(Stored data entries)
BEGIN

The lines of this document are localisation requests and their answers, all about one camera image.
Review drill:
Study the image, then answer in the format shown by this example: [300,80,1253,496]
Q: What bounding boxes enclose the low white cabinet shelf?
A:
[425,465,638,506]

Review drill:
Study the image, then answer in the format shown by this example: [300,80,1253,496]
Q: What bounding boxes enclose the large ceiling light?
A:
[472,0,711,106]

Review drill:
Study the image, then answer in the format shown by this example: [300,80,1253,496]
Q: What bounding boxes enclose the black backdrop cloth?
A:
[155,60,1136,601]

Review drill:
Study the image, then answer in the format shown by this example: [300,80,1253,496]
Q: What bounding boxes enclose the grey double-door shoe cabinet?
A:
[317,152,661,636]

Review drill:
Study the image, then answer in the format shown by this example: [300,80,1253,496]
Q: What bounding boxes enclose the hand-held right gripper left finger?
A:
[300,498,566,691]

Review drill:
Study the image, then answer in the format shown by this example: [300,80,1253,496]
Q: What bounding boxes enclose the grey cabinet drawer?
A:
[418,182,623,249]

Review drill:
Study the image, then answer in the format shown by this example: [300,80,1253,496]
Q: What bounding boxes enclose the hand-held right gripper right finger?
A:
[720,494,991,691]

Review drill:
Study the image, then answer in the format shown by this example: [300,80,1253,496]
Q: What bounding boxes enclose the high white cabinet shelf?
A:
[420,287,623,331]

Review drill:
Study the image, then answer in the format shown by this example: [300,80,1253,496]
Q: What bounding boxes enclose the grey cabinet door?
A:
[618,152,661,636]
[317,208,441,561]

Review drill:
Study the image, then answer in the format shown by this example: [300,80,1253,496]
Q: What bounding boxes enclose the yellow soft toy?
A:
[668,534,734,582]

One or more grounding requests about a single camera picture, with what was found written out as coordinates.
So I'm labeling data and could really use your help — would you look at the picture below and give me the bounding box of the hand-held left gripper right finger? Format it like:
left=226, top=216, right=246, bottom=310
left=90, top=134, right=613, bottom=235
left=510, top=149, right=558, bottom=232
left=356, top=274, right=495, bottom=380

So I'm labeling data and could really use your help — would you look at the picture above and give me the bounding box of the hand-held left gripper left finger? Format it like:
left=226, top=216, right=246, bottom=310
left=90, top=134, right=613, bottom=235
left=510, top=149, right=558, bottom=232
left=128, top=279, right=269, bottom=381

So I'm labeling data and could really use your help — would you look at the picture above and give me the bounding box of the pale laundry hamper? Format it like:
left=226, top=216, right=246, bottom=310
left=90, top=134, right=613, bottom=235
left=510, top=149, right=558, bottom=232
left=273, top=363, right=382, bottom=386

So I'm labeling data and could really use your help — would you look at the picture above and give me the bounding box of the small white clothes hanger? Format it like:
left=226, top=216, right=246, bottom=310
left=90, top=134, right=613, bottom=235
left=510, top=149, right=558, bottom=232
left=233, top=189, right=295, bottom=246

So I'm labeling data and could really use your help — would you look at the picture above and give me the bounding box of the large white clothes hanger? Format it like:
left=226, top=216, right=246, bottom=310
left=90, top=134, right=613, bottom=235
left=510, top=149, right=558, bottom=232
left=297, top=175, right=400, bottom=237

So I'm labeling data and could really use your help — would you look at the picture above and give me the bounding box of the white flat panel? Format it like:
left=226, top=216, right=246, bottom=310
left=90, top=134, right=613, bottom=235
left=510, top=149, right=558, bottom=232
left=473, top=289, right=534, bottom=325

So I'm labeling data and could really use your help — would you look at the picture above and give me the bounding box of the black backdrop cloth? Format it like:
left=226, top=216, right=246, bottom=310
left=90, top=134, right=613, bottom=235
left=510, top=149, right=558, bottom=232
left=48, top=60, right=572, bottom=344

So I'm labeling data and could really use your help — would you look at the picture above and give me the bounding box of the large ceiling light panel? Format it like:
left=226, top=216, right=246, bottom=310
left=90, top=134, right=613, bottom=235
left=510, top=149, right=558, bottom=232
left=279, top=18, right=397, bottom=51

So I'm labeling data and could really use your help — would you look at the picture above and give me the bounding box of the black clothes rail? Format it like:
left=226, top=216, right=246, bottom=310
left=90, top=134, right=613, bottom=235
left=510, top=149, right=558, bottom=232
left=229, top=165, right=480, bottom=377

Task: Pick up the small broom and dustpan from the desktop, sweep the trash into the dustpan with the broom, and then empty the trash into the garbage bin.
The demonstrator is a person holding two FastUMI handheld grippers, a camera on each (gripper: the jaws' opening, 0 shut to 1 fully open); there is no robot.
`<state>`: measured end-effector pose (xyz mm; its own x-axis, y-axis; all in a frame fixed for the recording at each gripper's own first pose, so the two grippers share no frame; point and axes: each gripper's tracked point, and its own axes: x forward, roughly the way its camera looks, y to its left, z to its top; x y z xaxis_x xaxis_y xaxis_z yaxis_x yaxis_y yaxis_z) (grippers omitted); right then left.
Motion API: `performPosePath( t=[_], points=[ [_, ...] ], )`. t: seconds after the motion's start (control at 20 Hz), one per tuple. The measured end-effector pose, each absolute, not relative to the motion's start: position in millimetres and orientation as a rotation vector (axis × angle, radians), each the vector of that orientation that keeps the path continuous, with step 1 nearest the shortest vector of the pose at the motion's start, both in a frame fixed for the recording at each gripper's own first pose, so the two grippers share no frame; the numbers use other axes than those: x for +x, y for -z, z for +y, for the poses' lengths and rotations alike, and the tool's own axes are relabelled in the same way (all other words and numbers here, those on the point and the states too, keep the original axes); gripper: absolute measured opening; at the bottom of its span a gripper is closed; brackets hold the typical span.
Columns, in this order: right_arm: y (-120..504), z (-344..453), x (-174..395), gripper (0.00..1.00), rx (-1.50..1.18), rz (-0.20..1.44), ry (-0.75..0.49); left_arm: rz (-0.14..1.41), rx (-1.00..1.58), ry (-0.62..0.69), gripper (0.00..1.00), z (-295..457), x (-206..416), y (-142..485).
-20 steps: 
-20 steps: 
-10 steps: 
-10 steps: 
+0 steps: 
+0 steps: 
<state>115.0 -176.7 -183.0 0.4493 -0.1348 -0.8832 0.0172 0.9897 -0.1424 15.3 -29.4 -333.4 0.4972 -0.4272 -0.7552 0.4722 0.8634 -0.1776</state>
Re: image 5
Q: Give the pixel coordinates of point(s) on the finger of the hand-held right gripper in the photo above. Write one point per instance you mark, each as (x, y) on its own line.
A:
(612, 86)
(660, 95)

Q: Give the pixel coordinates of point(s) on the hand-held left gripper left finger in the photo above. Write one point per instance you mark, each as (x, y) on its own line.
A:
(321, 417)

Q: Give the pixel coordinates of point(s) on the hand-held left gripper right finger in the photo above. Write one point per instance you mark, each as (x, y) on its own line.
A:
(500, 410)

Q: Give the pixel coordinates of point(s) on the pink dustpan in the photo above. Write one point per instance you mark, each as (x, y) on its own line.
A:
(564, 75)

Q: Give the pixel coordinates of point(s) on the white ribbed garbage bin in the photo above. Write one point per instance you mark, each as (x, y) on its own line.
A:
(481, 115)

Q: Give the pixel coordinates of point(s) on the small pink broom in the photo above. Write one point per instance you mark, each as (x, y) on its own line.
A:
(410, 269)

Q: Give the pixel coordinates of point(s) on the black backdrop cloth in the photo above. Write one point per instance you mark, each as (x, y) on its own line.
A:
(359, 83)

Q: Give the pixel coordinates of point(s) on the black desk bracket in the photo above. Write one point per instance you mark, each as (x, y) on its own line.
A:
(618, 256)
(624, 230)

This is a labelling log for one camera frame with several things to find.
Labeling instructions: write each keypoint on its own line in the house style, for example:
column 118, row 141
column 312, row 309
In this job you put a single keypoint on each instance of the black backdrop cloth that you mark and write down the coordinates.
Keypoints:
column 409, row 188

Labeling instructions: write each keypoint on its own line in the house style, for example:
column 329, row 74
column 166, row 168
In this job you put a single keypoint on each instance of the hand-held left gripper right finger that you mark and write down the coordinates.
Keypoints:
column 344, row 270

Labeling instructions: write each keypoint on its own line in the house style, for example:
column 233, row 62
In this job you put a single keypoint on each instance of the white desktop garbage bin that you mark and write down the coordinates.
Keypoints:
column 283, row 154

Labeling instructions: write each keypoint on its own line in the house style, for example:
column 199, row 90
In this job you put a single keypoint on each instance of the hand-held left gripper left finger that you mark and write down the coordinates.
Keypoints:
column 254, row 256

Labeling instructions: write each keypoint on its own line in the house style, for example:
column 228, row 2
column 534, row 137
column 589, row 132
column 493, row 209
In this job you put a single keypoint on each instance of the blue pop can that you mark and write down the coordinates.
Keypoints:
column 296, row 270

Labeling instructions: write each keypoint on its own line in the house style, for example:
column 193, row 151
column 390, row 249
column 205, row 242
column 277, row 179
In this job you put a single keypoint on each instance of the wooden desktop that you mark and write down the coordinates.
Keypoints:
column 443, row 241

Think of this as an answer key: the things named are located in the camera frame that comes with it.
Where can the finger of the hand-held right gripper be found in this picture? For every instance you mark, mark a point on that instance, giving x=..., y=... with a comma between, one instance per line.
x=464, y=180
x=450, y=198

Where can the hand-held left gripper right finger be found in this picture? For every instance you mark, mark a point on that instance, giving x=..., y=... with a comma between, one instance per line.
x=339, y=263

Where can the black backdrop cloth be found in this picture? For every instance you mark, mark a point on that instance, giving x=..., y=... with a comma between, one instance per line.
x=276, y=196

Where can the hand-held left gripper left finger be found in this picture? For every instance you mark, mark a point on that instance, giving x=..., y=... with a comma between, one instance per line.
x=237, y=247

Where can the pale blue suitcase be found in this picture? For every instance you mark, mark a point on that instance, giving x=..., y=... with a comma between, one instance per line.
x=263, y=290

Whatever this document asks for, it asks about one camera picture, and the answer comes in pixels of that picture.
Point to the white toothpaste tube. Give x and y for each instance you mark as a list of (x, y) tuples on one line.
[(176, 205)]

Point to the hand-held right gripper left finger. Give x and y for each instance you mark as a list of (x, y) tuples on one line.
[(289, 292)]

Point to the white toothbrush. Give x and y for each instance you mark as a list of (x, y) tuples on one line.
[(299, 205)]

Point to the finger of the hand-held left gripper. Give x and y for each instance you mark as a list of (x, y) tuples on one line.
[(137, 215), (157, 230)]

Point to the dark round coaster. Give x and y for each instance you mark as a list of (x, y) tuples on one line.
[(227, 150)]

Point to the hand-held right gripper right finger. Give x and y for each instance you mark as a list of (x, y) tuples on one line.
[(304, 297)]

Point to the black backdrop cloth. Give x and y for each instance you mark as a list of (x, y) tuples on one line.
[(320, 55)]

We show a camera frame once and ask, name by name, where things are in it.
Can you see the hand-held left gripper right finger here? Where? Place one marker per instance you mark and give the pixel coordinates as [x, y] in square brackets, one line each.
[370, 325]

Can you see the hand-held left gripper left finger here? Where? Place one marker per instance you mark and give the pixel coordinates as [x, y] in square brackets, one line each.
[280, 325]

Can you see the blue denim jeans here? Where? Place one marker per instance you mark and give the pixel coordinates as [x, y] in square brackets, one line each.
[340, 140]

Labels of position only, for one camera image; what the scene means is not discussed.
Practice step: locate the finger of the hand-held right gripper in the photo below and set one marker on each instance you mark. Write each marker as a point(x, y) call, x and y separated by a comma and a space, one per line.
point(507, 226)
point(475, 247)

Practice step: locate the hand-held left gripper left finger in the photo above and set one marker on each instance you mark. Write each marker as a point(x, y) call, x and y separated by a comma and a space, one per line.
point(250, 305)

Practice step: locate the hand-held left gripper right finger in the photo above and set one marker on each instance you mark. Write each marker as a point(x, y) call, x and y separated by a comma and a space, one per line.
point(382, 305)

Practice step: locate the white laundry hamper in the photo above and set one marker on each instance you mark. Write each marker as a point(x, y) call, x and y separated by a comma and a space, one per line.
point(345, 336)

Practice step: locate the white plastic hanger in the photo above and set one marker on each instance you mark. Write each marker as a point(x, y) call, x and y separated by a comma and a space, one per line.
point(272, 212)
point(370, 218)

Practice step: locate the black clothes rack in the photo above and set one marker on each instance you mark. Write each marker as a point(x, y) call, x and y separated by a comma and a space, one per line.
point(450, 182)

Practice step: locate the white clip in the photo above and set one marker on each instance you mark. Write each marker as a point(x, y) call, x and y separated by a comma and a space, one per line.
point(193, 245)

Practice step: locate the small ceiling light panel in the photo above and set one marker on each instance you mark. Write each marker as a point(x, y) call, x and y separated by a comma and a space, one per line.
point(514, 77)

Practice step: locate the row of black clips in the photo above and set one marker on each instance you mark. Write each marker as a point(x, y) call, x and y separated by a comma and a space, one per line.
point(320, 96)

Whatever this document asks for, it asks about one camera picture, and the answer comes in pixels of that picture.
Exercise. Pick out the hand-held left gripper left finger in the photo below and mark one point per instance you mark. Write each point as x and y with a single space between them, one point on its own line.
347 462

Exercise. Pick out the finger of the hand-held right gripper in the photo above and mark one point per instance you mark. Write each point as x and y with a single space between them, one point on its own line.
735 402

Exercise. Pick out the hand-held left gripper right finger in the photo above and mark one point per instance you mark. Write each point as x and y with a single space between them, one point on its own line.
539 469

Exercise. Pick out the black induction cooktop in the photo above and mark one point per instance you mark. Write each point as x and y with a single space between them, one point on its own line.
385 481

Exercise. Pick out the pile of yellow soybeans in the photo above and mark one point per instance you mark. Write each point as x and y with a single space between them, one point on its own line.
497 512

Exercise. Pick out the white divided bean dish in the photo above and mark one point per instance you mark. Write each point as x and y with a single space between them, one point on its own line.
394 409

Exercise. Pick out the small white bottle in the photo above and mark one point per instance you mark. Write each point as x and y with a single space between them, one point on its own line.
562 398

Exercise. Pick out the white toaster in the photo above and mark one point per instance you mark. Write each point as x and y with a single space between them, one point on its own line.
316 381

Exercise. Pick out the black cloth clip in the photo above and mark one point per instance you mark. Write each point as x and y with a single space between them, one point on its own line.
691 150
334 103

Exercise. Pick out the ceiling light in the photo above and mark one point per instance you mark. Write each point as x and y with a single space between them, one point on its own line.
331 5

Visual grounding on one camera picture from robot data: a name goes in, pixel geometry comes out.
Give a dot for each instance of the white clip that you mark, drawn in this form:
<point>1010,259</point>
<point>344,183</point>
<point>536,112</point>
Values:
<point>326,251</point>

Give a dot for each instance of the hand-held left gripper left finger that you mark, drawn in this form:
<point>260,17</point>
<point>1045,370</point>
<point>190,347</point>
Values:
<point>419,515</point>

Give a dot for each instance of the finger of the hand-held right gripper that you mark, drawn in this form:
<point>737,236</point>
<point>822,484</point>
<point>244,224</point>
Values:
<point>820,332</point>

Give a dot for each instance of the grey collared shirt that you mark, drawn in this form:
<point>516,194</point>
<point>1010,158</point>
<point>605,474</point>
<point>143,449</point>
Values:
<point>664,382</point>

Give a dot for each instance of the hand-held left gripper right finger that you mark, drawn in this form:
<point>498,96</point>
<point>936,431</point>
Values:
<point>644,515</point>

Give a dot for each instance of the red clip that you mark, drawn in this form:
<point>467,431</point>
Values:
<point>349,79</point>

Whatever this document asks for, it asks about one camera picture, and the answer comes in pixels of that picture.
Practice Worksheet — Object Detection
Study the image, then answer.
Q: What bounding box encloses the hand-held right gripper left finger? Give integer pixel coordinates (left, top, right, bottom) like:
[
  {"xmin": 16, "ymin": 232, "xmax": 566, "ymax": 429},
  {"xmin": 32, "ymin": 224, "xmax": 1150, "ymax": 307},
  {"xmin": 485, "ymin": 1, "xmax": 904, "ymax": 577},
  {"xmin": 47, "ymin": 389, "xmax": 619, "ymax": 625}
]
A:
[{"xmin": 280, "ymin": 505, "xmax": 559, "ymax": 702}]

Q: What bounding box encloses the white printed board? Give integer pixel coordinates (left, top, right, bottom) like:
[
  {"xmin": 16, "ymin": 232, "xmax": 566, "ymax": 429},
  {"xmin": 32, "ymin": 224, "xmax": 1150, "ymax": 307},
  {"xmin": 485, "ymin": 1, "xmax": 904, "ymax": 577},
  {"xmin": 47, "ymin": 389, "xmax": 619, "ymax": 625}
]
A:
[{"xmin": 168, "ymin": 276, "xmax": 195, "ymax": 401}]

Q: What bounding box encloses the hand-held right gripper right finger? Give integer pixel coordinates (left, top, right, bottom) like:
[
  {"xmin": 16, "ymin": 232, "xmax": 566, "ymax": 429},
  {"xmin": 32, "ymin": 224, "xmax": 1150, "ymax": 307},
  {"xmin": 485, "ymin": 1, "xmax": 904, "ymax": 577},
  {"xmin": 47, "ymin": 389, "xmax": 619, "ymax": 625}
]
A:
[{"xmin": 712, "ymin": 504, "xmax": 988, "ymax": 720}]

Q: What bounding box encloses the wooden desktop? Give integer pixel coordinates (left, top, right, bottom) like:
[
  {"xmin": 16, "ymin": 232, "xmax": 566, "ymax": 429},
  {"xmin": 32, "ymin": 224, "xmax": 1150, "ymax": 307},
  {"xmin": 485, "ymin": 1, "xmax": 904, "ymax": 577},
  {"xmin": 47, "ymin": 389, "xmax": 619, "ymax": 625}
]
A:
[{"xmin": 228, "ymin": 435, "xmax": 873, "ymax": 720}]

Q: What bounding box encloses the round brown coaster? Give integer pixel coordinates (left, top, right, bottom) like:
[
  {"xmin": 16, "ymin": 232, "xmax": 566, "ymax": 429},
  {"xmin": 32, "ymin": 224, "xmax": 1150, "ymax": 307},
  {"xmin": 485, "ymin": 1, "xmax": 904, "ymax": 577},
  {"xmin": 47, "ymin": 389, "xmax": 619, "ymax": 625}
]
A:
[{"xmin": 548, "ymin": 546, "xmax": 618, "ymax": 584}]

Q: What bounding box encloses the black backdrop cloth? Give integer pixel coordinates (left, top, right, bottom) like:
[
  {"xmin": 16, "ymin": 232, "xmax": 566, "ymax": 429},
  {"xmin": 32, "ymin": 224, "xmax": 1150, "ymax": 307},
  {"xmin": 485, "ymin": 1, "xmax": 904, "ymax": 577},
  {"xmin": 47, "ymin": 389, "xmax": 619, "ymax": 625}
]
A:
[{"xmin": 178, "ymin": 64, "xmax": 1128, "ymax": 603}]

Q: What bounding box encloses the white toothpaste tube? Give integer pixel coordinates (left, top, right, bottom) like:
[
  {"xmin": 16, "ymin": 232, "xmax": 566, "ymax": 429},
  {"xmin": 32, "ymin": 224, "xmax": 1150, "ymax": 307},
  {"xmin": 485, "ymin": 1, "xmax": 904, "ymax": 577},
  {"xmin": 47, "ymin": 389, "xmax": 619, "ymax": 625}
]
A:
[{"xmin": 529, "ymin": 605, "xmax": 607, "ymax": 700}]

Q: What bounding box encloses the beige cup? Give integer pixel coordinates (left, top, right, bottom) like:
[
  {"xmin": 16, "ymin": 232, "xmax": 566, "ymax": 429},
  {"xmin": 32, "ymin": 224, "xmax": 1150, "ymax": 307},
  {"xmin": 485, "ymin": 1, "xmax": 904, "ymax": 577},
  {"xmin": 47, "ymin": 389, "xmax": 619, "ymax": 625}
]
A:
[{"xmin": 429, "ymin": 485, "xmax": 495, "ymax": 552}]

END

#### [Directions for this task]
Determine the number of lines in the data above that contain the word "robot", and provide only that figure.

#### [Task result]
2